EXERCISE AIM »
Only the lines from the line containing "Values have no" to the end of the records, both included, belong in the answer, copied exactly.
--- INPUT FOR THIS TASK ---
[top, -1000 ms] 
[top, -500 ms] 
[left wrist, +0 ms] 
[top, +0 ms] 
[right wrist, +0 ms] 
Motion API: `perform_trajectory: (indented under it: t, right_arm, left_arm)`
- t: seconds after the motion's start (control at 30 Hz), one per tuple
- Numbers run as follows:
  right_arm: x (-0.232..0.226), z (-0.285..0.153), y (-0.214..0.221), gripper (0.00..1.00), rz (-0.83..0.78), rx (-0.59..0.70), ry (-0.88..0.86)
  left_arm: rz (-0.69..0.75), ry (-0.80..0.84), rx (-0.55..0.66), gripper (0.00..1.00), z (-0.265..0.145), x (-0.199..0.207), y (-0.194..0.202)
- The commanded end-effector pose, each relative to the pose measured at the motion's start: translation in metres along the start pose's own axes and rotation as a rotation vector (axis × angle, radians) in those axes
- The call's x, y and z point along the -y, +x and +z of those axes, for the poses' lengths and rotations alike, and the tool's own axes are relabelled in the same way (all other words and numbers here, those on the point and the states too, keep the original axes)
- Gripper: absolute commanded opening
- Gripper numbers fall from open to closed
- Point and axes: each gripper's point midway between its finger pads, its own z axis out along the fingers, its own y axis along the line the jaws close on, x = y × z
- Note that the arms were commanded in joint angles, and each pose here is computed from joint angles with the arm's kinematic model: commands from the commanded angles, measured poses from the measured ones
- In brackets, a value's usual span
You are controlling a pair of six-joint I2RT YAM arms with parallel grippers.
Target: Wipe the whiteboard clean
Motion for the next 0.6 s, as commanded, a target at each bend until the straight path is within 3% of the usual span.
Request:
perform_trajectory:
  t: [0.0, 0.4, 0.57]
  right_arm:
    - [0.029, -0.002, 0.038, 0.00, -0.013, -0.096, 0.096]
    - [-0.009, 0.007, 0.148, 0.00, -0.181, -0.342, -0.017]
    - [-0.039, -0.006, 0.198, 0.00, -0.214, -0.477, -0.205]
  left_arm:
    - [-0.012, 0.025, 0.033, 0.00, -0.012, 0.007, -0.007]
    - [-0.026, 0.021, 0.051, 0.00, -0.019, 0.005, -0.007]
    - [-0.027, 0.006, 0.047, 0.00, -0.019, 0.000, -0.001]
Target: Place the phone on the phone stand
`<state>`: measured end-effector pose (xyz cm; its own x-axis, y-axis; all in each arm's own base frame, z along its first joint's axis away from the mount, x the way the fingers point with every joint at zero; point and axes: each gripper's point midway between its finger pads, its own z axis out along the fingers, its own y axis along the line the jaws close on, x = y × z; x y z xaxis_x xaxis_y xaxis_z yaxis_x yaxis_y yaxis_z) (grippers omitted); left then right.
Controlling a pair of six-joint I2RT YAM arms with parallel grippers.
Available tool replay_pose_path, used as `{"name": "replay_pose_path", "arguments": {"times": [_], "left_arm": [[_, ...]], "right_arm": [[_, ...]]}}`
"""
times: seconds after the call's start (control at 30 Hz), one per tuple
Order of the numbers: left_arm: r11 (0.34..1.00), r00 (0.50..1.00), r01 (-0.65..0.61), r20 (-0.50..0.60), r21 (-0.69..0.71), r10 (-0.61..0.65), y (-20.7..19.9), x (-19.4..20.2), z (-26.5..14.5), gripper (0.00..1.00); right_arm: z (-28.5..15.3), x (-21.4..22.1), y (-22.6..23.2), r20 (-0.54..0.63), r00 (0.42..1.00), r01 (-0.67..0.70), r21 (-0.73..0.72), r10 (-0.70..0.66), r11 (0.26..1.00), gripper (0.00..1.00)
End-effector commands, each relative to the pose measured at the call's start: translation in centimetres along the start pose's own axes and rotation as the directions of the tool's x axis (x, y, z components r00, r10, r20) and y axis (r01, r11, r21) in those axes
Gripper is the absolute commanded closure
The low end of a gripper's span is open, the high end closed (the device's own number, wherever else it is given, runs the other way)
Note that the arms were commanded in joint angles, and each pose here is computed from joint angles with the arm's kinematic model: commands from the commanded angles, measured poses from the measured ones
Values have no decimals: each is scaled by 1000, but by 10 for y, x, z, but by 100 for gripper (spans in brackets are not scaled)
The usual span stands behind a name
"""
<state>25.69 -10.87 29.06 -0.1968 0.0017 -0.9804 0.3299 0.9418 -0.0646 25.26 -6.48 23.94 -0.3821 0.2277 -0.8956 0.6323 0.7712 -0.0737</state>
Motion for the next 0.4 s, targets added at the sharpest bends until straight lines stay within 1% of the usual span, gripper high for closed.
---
EXERCISE SOLUTION »
Values have no decimals: each is scaled by 1000, but by 10 for y, x, z, but by 100 for gripper (spans in brackets are not scaled)
The usual span stands behind a name
"""
<state>25.69 -10.87 29.06 -0.1968 0.0017 -0.9804 0.3299 0.9418 -0.0646 25.26 -6.48 23.94 -0.3821 0.2277 -0.8956 0.6323 0.7712 -0.0737</state>
Motion for the next 0.4 s, targets added at the sharpest bends until straight lines stay within 1% of the usual span, gripper high for closed.

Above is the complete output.